Work order:
Check each line below for "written" and report how many have it, nothing else.
Provided material Start Marker
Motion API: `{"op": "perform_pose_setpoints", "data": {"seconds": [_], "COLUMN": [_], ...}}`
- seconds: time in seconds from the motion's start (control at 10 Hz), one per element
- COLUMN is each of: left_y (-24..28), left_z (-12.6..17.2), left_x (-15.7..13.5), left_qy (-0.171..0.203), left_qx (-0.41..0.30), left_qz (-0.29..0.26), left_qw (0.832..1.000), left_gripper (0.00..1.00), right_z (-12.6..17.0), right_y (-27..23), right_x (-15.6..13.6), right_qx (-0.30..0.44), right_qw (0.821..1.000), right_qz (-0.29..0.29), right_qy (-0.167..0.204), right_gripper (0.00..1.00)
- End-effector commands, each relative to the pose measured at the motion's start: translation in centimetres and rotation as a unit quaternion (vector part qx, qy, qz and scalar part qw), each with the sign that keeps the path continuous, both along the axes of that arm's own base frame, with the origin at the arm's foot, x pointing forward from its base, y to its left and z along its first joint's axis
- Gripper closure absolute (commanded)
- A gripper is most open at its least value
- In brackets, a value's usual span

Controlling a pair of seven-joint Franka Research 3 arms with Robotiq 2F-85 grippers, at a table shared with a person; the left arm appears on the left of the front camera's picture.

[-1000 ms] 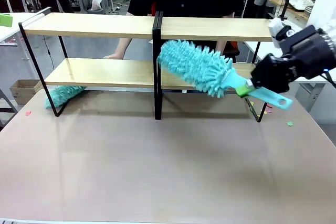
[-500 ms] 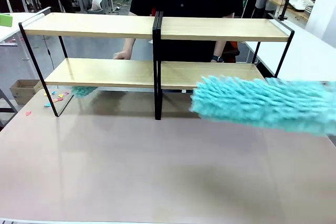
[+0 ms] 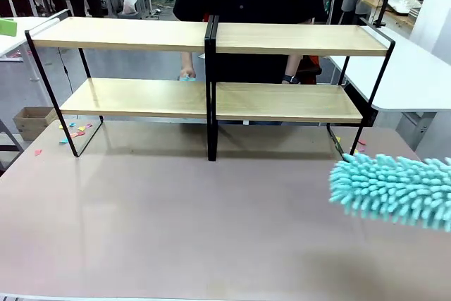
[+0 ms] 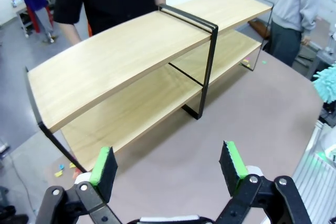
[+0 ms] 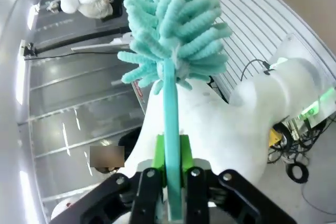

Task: Clean the shelves.
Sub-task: Clean another randomly selected level of the Shelf with the Duster.

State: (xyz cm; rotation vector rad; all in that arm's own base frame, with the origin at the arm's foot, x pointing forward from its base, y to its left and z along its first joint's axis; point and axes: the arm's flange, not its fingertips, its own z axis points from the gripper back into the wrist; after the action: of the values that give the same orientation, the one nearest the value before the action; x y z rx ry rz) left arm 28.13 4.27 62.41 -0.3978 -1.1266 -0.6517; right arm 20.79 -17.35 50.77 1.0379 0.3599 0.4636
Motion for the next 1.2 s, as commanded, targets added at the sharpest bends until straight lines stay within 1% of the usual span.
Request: {"op": "perform_pose_setpoints", "data": {"seconds": [0.0, 0.1, 0.2, 0.3, 0.4, 1.1], "left_y": [0.0, 0.0, 0.0, 0.0, 0.0, 0.0], "left_z": [0.0, 0.0, 0.0, 0.0, 0.0, 0.0], "left_x": [0.0, 0.0, 0.0, 0.0, 0.0, 0.0], "left_qy": [0.001, 0.001, 0.001, 0.001, 0.001, 0.001], "left_qx": [0.001, 0.001, 0.001, 0.001, 0.001, 0.001], "left_qz": [-0.002, -0.002, -0.002, -0.002, -0.002, -0.002], "left_qw": [1.000, 1.000, 1.000, 1.000, 1.000, 1.000], "left_gripper": [0.00, 0.00, 0.00, 0.00, 0.00, 0.00], "right_z": [2.5, 2.3, 1.6, 1.3, 0.0, 0.0], "right_y": [-3.8, -4.7, -4.9, -4.6, -5.3, -5.3], "right_x": [-2.9, -3.2, -3.1, -2.6, -3.1, -3.1], "right_qx": [0.025, 0.052, 0.046, 0.044, 0.035, 0.035], "right_qw": [0.996, 0.991, 0.988, 0.989, 0.993, 0.993], "right_qz": [-0.090, -0.125, -0.144, -0.137, -0.111, -0.111], "right_qy": [0.002, -0.004, 0.015, 0.017, 0.006, 0.006], "right_gripper": [0.88, 0.88, 0.88, 0.88, 0.88, 0.88]}}
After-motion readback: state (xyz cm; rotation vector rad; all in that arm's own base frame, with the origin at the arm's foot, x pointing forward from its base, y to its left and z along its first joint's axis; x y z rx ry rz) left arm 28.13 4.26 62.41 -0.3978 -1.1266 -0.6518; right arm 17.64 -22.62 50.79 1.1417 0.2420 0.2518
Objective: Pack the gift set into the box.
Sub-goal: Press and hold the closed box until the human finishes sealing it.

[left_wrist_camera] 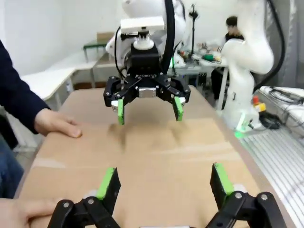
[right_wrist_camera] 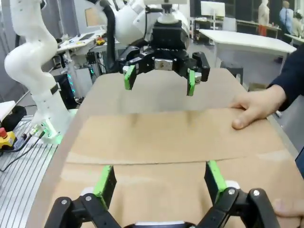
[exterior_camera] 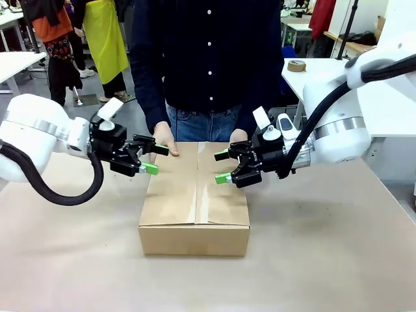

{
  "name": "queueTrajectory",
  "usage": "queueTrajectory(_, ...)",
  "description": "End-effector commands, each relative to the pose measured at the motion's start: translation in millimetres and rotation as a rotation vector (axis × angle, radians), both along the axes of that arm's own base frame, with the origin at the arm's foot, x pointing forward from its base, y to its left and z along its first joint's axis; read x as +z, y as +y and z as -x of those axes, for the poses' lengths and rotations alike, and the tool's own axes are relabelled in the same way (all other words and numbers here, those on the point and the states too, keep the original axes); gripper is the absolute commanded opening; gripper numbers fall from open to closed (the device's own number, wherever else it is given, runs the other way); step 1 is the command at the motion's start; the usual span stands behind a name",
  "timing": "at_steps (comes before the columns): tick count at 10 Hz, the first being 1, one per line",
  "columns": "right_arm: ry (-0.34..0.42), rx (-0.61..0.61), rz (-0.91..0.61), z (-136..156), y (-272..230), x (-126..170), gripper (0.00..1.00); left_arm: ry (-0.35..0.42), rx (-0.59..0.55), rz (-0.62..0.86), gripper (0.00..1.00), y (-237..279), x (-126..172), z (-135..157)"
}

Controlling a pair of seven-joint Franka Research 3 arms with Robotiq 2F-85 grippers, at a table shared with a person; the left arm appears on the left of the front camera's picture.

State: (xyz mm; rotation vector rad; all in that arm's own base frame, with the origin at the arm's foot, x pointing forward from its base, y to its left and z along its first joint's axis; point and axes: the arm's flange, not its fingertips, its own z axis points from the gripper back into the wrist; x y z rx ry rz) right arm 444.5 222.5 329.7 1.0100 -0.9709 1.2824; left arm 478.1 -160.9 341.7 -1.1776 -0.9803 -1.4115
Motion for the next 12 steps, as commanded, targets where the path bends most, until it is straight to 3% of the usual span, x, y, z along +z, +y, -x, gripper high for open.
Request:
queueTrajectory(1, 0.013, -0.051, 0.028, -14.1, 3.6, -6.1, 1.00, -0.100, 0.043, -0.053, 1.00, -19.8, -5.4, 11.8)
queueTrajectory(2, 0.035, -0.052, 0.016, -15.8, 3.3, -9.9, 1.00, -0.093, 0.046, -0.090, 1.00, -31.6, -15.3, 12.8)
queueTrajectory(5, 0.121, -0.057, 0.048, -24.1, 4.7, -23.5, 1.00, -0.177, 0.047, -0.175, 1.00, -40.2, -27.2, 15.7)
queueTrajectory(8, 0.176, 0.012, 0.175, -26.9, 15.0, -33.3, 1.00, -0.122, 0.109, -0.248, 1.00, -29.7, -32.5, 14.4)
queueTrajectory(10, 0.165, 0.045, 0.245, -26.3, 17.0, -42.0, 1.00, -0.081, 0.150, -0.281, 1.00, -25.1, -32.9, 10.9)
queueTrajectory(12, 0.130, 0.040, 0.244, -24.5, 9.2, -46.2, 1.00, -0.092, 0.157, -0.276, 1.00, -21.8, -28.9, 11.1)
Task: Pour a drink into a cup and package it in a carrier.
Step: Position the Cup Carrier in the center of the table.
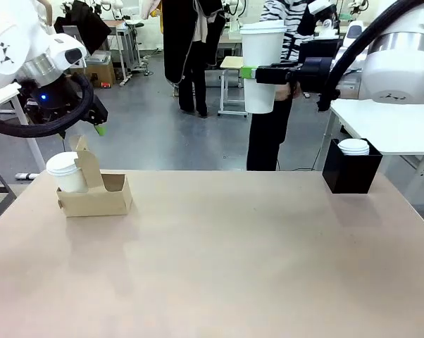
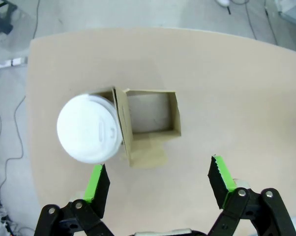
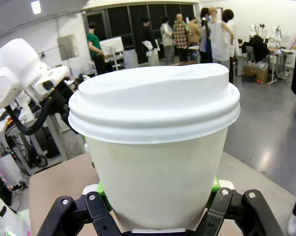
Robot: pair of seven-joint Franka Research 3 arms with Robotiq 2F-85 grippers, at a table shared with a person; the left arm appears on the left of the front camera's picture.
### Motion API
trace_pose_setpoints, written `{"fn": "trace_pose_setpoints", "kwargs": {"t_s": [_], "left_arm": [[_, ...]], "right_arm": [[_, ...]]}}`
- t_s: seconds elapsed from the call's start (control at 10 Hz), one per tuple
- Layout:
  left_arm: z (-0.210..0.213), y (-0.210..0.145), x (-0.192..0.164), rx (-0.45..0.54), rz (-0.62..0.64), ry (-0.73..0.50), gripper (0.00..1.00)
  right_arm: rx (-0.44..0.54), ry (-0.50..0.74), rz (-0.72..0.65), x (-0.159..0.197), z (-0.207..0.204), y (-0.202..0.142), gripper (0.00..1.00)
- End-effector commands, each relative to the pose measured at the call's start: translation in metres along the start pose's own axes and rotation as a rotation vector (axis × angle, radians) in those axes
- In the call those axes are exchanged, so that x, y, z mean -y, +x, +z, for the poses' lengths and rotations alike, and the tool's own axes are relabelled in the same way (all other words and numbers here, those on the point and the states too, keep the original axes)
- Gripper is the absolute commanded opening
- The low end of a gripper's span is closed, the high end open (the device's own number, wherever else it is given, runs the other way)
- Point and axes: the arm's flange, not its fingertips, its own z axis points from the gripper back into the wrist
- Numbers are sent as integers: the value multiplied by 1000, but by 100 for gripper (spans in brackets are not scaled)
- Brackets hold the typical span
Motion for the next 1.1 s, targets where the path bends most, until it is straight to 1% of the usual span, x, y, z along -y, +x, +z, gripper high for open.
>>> {"fn": "trace_pose_setpoints", "kwargs": {"t_s": [0.0, 0.3, 0.5, 0.8, 0.9, 1.0], "left_arm": [[-6, 23, 1, -31, 46, 5, 100], [-26, 38, -9, -93, 69, 15, 100], [-31, 40, -10, -97, 99, 37, 100], [-40, 42, -17, -128, 129, 68, 11], [-42, 43, -17, -129, 136, 74, 35], [-44, 43, -17, -135, 140, 85, 0]], "right_arm": [[13, -12, 2, -1, -5, 4, 80], [13, -12, 2, -1, -5, 4, 80], [13, -12, 2, -1, -5, 4, 80], [13, -12, 2, -1, -5, 4, 80], [13, -12, 2, -1, -5, 4, 80], [13, -12, 2, -1, -5, 4, 80]]}}
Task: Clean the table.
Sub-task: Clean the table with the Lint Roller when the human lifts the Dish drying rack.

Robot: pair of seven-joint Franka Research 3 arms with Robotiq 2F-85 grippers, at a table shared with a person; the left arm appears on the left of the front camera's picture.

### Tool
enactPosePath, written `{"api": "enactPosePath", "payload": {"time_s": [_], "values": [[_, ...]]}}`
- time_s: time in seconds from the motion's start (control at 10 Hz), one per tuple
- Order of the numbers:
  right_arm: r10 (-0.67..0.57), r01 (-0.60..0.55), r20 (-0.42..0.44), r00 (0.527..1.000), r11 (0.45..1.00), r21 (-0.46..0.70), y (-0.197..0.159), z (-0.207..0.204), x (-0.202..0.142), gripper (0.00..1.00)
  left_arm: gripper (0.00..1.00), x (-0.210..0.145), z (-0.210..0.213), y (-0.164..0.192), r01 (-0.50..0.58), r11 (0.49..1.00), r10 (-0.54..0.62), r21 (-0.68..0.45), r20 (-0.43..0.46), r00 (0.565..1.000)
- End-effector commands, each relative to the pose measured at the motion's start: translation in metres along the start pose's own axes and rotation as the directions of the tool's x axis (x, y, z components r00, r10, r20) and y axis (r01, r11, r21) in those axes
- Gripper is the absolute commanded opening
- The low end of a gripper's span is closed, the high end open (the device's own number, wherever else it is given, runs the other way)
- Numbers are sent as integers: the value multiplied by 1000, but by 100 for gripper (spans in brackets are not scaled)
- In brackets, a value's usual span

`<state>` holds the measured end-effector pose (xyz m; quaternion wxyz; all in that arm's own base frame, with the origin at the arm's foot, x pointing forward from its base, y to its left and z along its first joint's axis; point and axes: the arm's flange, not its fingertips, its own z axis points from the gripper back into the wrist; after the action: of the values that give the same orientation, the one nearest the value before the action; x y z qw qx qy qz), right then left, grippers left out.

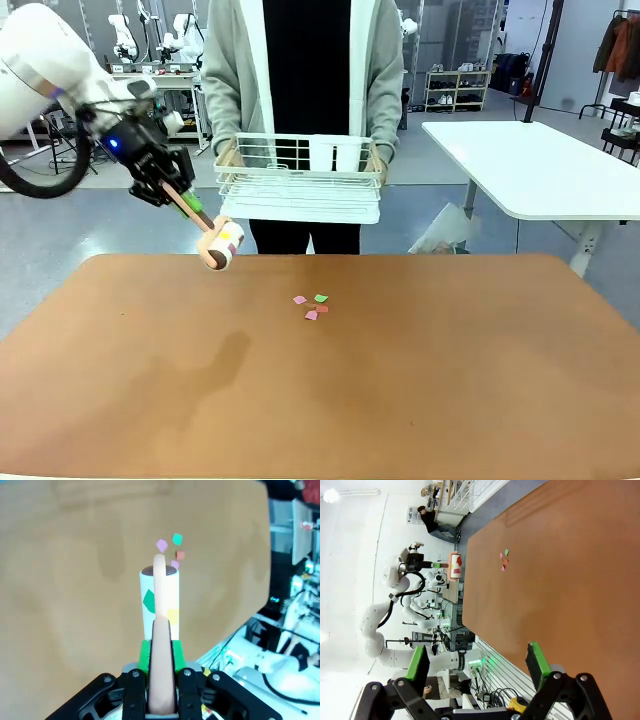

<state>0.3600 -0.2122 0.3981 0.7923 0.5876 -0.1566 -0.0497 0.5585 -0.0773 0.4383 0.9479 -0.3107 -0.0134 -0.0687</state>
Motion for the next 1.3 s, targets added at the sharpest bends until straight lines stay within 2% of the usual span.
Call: {"api": "enactPosePath", "payload": {"time_s": [0.0,0.1,0.6,0.7,0.9,1.0,1.2], "values": [[10,-10,-5,1000,1000,6,3,2,-3,100,21,2,16,4,-63,998,65,-19,95,993],[10,-10,-5,1000,1000,6,3,2,-3,100,21,0,0,0,0,1000,0,0,0,1000],[10,-10,-5,1000,1000,6,3,2,-3,100,21,4,-6,1,-10,1000,10,-3,13,1000],[10,-10,-5,1000,1000,6,3,2,-3,100,21,6,-21,-2,-88,995,86,44,50,995],[10,-10,-5,1000,1000,6,3,2,-3,100,21,16,-55,-11,-77,992,72,96,45,996],[10,-10,-5,1000,1000,6,3,2,-3,100,21,21,-66,-14,-69,997,68,35,45,997],[10,-10,-5,1000,1000,6,3,2,-3,100,21,29,-93,-13,-114,989,107,96,68,992]]}}
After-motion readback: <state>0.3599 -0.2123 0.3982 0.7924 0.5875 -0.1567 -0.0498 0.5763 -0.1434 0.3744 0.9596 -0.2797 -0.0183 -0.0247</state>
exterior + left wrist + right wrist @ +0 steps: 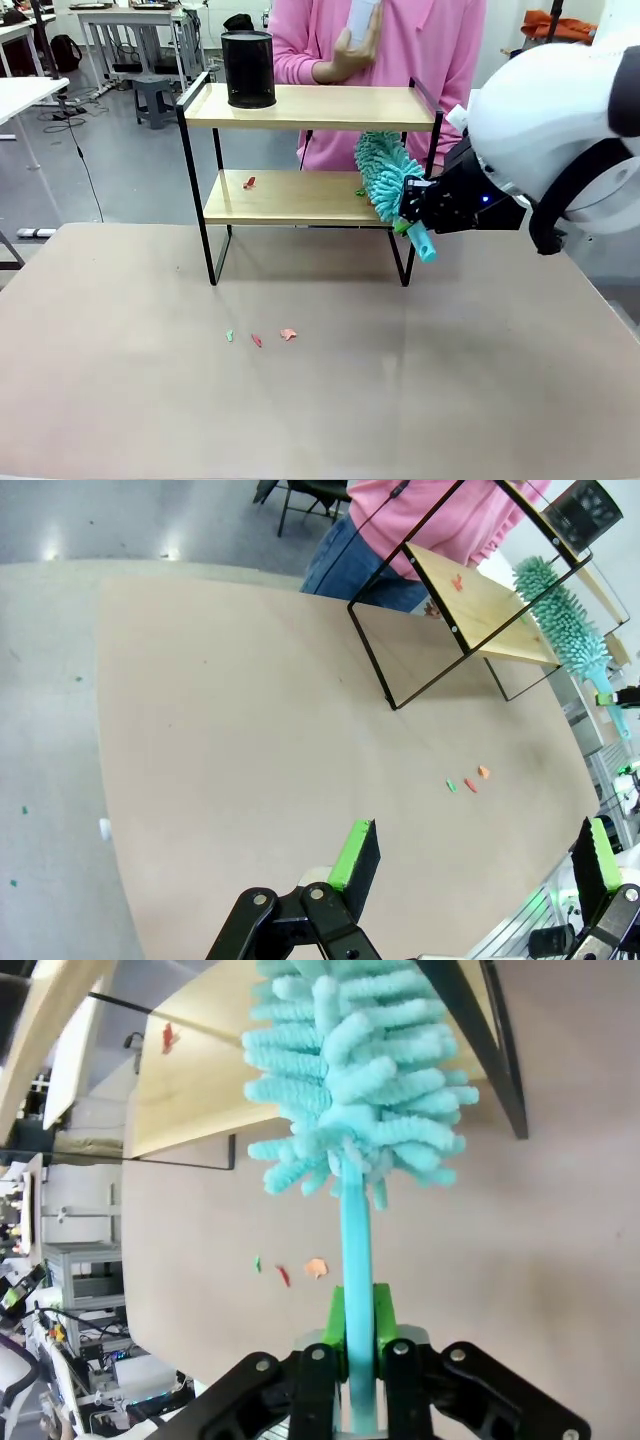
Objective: Clean the shelf.
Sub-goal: Clean the remaining tier of the Shelf with the Duster once objects are removed.
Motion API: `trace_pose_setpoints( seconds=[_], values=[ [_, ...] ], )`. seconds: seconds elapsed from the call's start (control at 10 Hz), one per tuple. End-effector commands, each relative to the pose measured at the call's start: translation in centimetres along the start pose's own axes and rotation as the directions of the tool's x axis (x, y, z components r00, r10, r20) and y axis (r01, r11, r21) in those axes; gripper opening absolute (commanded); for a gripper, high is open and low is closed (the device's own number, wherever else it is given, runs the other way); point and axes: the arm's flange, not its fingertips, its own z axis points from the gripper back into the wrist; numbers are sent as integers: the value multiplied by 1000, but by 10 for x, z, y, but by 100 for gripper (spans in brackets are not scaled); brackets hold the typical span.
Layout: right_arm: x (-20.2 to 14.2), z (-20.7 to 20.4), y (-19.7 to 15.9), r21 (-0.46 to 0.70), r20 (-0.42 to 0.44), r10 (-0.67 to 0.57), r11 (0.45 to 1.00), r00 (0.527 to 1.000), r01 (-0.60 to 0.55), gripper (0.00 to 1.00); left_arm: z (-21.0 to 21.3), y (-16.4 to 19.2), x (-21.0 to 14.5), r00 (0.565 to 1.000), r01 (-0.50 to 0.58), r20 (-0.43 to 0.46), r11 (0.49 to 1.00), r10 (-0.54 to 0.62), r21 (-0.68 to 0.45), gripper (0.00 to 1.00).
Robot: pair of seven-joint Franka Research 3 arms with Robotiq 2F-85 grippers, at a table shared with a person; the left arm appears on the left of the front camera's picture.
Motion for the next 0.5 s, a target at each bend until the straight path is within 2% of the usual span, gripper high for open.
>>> trace_pose_setpoints(
  seconds=[0.0, 0.2, 0.4],
  values=[
    [7, -14, 2, -26, 5, -27, 999, 1000, 27, 12, -1, -1, 0, 1000, 18, 21, 1000, -17, -15, 100],
    [12, -26, 4, -4, -32, -26, 1000, 999, 26, 12, -1, -1, 0, 1000, 18, 21, 1000, -17, -15, 100],
    [26, -38, 24, -11, -70, 17, 1000, 997, -18, 12, -1, -1, 0, 1000, 18, 21, 1000, -17, -15, 100]
  ],
)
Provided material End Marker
Result:
2